- Task statement
Consider the listing below. Extract exactly the lines from the line containing "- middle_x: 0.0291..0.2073" to the line containing "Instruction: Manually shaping", both included.

- Data supplied
○ ○ ○ ○

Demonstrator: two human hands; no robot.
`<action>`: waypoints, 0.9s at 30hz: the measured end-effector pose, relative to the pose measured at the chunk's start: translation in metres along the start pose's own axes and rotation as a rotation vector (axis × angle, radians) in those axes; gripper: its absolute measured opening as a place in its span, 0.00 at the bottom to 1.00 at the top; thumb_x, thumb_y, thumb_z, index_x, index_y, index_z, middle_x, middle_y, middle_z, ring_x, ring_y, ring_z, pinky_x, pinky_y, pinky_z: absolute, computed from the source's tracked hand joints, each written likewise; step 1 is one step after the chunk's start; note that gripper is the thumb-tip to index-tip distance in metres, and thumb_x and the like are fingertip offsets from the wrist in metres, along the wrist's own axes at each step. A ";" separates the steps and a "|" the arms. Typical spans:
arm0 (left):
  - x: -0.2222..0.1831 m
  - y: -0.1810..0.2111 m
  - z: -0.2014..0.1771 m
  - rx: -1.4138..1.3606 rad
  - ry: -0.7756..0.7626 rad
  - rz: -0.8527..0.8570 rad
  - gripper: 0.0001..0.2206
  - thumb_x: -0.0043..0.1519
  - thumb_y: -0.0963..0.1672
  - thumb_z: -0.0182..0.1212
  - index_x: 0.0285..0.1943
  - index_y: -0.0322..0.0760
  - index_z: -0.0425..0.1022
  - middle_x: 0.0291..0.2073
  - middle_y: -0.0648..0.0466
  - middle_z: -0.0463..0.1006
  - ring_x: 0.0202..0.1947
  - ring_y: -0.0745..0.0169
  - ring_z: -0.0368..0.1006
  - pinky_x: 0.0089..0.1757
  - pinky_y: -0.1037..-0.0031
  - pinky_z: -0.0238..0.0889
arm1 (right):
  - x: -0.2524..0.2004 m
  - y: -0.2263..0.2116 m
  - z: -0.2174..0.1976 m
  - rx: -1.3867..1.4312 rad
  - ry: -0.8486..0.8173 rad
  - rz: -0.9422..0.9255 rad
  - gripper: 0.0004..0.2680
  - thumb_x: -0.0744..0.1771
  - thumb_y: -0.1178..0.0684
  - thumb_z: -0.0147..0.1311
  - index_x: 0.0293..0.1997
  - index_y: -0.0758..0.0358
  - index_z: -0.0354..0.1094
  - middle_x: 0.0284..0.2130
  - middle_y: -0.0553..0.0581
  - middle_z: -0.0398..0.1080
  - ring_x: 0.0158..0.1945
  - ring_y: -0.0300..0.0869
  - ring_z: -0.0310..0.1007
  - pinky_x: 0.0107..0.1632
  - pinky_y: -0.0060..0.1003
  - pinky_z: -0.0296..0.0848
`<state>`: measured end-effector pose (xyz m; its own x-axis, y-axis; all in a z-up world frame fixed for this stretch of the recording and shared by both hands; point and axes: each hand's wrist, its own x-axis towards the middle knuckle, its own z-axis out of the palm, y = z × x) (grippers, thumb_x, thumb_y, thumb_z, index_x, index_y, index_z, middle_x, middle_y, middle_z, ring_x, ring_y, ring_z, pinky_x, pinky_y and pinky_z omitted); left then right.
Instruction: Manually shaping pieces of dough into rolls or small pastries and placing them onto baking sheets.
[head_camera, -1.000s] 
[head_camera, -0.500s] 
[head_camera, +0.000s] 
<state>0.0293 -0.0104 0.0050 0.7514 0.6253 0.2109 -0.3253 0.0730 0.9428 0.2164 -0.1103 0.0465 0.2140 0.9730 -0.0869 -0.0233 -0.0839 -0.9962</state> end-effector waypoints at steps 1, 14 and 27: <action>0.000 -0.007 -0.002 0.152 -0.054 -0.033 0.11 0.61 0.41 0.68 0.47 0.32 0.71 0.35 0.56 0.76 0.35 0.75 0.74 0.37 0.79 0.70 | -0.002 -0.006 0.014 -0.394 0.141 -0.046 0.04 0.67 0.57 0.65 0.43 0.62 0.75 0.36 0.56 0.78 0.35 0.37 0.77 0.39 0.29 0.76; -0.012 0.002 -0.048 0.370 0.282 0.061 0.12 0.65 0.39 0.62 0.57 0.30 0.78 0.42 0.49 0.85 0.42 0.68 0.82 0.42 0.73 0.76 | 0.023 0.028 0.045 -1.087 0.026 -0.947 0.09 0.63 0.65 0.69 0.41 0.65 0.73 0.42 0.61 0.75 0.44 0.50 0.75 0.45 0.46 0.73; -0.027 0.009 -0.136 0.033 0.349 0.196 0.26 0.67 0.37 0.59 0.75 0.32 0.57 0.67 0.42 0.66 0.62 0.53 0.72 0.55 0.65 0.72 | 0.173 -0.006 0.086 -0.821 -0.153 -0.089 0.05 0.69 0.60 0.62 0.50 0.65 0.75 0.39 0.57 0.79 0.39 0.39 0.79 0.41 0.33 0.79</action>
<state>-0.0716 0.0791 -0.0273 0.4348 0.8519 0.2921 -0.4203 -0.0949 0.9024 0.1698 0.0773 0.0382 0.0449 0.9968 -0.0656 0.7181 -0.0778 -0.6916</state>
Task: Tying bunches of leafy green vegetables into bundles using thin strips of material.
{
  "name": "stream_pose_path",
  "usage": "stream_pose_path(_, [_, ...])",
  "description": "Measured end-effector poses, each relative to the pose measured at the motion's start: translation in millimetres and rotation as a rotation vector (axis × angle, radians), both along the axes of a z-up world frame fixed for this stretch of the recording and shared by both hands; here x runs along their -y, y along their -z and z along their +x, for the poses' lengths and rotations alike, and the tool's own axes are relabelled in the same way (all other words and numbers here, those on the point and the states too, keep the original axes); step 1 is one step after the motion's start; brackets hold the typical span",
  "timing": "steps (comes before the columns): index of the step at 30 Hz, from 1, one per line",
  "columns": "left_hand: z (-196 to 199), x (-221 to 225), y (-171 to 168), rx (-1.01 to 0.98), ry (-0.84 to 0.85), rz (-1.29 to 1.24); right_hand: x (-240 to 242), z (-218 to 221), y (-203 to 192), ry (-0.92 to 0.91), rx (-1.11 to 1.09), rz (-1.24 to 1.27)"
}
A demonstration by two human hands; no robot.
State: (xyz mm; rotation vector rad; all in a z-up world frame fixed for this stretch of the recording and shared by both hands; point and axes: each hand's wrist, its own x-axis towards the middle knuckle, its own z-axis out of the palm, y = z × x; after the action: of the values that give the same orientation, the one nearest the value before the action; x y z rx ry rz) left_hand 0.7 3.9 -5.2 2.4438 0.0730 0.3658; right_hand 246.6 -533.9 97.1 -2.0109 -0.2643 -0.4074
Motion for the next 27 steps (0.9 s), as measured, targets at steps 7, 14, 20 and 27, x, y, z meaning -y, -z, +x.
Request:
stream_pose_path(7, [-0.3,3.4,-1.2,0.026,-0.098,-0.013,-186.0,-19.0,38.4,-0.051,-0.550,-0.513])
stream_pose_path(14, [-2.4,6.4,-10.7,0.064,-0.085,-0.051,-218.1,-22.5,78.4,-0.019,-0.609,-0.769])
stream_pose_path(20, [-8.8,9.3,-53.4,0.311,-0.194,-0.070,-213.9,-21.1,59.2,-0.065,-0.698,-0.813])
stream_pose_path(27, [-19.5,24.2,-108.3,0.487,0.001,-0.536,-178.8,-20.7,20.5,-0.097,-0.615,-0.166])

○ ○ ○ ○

- Solved problem
  - middle_x: 0.0291..0.2073
  - middle_y: -0.0648..0.0466
  - middle_z: -0.0463..0.1006
  - ring_x: 0.0202..0.1947
  - ring_y: -0.0745..0.0169
  - ring_z: -0.0368..0.1006
  - pinky_x: 0.0089..0.1757
  - pinky_y: -0.1037..-0.0031
  - pinky_z: -0.0238..0.0889
arm1 (right):
  - x: -0.2524..0.2004 m
  - y: -0.2263..0.2116 m
  - z: -0.2174..0.1976 m
  - rx: -1.3867..1.4312 rad
  - ry: -0.8486..0.8173 rad
  - rz: -0.9422..0.9255 rad
  - gripper: 0.0004..0.2680
  - thumb_x: -0.0744..0.1771
  - thumb_y: -0.1178..0.0684
  - thumb_z: -0.0147..0.1311
  - index_x: 0.0293..0.1997
  - index_y: -0.0758..0.0358
  - index_z: -0.0354..0.1094
  - middle_x: 0.0284..0.2130
  - middle_y: -0.0553..0.0581
  - middle_z: -0.0398..0.1080
  - ring_x: 0.0158..0.1945
  - ring_y: -0.0300..0.0869
  - ring_z: -0.0310..0.1007
  - pinky_x: 0.0107..0.1632
  - pinky_y: -0.0060..0.1003
  - pinky_z: -0.0296..0.0848
`<state>`: measured end-effector pose (xyz m; its own x-axis, y-axis; all in a z-up world frame fixed for this stretch of the recording and shared by both hands; point and axes: each hand's wrist, its own x-axis towards the middle knuckle, its own z-axis out of the palm, y = z × x) (grippers, thumb_x, thumb_y, thumb_z, index_x, index_y, index_z, middle_x, middle_y, middle_z, ring_x, ring_y, ring_z, pinky_x, pinky_y and pinky_z omitted); left then right.
Instruction: Manually shaping pieces of dough into rolls or small pastries and placing them onto baking sheets.

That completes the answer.